*Aim of the task*:
Keep the images out while you set down the data exactly.

*Source data*:
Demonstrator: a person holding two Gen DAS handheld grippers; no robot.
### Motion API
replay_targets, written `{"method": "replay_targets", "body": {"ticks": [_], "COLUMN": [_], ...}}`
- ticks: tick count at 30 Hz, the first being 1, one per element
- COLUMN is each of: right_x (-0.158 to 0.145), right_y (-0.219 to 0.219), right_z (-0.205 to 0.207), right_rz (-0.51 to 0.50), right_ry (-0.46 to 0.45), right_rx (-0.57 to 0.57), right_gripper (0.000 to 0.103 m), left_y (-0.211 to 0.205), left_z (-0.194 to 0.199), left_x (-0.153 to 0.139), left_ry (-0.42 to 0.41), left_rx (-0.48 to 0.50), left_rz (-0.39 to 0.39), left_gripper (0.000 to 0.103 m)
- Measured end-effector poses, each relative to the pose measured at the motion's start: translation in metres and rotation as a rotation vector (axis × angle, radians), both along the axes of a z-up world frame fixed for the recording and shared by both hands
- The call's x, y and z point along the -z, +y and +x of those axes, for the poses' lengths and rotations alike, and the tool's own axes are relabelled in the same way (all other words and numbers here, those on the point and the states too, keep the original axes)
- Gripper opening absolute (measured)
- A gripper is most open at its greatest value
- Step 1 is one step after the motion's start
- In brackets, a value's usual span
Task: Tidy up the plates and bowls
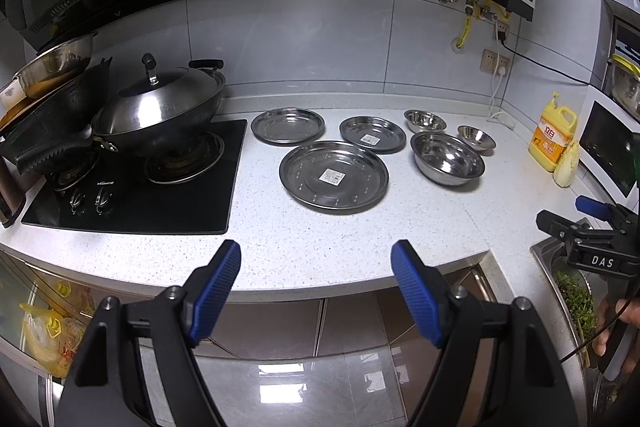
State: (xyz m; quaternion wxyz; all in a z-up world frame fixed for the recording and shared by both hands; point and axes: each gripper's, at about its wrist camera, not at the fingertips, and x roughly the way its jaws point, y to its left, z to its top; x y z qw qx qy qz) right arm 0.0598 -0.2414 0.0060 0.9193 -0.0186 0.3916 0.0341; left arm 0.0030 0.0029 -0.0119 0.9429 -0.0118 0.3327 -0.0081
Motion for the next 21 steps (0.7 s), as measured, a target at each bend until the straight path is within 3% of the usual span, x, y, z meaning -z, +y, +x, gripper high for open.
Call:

*Response box*:
Demonstrator: a person holding two Gen DAS handheld grippers; no robot.
### Motion API
replay_targets, written `{"method": "replay_targets", "body": {"ticks": [_], "COLUMN": [_], ...}}`
- ticks: tick count at 30 Hz, the first being 1, one per element
- COLUMN is each of: right_x (-0.158 to 0.145), right_y (-0.219 to 0.219), right_z (-0.205 to 0.207), right_rz (-0.51 to 0.50), right_ry (-0.46 to 0.45), right_rx (-0.57 to 0.57), right_gripper (0.000 to 0.103 m), left_y (-0.211 to 0.205), left_z (-0.194 to 0.199), left_x (-0.153 to 0.139), left_ry (-0.42 to 0.41), left_rx (-0.48 to 0.50), left_rz (-0.39 to 0.39), left_gripper (0.000 to 0.103 m)
- Measured end-effector poses, each relative to the pose measured at the motion's start: translation in metres and rotation as a rotation vector (axis × angle, radians), both along the axes of a z-up world frame fixed for the recording and shared by both hands
- The call's x, y and z point along the -z, +y and +x of those axes, for the poses' lengths and rotations alike, and the tool's own axes are relabelled in the same way (all other words and numbers here, those on the point and the states too, keep the original axes)
- Gripper opening absolute (measured)
- A gripper is most open at its greatest value
- Step 1 is one step after the motion's start
- In brackets, a value's usual span
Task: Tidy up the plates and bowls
State: (xyz m; quaternion wxyz; all in a z-up world frame fixed for the recording and shared by both hands; point and axes: each gripper's, at about its wrist camera, not at the fingertips, and x roughly the way its jaws point, y to its left, z to its top; x y z qw qx qy qz) right arm 0.0598 -0.2414 0.0060 0.9193 -0.0186 0.3916 0.0341; left arm 0.0030 0.0029 -0.0119 0.9429 -0.0118 0.3327 -0.0081
Motion for the next 21 steps (0.7 s), as measured, a target at each bend until the straight path is within 3% of the usual span, x, y, z meaning -z, +y, +x, gripper high for open.
Call:

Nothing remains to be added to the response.